El tono de la polémica se ha elevado tras el trágico atropello de Pumarín de hace un par de semanas, en el que murieron dos mujeres y otra resultó herida de gravedad. «Creo que hace falta un mayor control por parte de las autoridades», relata Pilar González, que vive cerca de la plaza de la Ciudad de La Habana, en Moreda, y que asegura haber contemplado cuatro accidentes delante de su portal en apenas año y medio. «Algo habrá que hacer porque esto no es un circuito de carreras», añade, tras denunciar que los efectos de los radares apenas se notan. «Como están señalizados, mucha gente frena cuando llega a uno y vuelve a acelerar en cuanto lo pasa», denuncia. Sobre los semáforos, más de lo mismo. «Simplemente hay muchos que no les hacen ni caso», concluye justo en el momento en que un conductor se salta a la torera la señal en rojo de uno de ellos.
El tema sobre la seguridad vial en Juan Carlos I fue el eje central de la última asamblea vecinal en El Natahoyo. «No sólo es la velocidad, muchos conductores se saltan a la torera la prohibición de hacer algunos giros», denuncia el presidente de la Asociación «Atalía», Álvaro Tuero. Por este motivo, hace tiempo que decidió transmitir al Ayuntamiento la necesidad de mejorar la vigilancia en la zona. «Nos gustaría que se tomaran medidas para evitar que, continuamente, se cometan infracciones», asegura tras comentar que «de momento no hemos recibido ninguna propuesta para frenar este asunto».
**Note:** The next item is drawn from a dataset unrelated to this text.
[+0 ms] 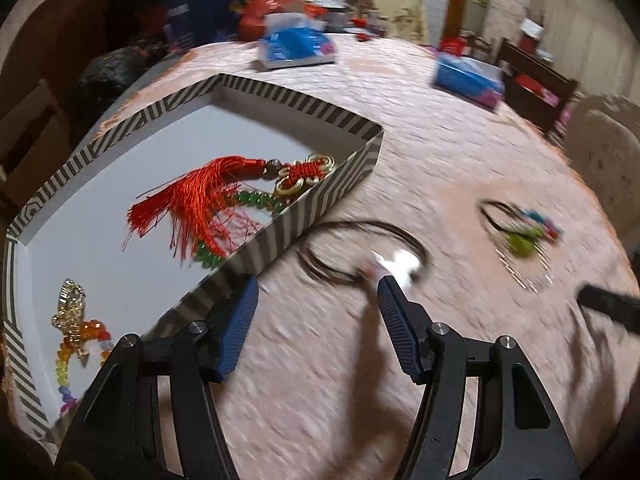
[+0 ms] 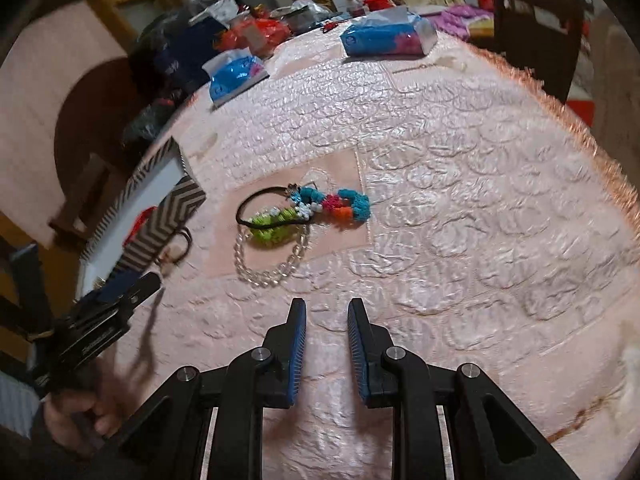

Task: Organize jewelry
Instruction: 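Move the left gripper to the brown hair tie with mouse charm and close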

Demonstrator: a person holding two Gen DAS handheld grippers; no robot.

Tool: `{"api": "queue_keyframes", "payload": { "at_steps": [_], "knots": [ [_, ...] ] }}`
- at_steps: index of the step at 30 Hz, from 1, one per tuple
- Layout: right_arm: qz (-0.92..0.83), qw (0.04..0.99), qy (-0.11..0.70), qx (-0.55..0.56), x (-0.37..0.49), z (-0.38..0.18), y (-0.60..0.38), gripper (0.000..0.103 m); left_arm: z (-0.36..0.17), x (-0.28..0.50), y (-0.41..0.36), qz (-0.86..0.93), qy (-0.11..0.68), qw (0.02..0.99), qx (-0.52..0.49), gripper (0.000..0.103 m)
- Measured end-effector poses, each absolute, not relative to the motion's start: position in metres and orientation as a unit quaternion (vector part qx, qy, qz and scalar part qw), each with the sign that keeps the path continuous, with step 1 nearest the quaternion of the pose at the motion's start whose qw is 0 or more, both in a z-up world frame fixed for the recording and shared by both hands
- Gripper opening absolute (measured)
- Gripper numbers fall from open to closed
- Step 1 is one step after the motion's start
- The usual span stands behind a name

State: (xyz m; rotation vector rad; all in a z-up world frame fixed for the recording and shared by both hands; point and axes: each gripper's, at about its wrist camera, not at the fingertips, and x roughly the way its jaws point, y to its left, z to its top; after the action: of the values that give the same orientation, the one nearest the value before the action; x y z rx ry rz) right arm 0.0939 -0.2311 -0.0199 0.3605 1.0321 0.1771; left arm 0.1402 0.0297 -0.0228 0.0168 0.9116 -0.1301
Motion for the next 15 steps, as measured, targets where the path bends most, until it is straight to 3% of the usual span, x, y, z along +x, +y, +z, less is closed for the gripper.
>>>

Especialmente sangrante es la situación en la intersección con el Camino del Cortijo. «Los giros a la izquierda están prohibidos, pero como si no lo estuvieran», sostiene Rosalía León, que vive en un edificio situado justo en este punto. «Si te quedas mirando un cuarto de hora al cruce, siempre ves uno o dos coches que no cumplen con la norma», añade. Algo que corrobora otro de los residentes en el lugar, Javier Pandiella, que incluso reconoce haber «hecho esa "pirula" más de una vez para acortar distancia y tiempo».
«Sabemos que es imposible controlar al cien por ciento estos comportamientos, pero creemos que se puede hacer algo más si todos ponemos de nuestra parte», explica Álvaro Tuero. En este sentido, el presidente de la Asociación de Vecinos «Atalía» reclama una mayor vigilancia en todos los cruces de la avenida o una mejor señalización vertical. «La seguridad vial es un tema que afecta a todos y que debe ser una prioridad, no sólo cuando ocurren desgracias en las calles», señala.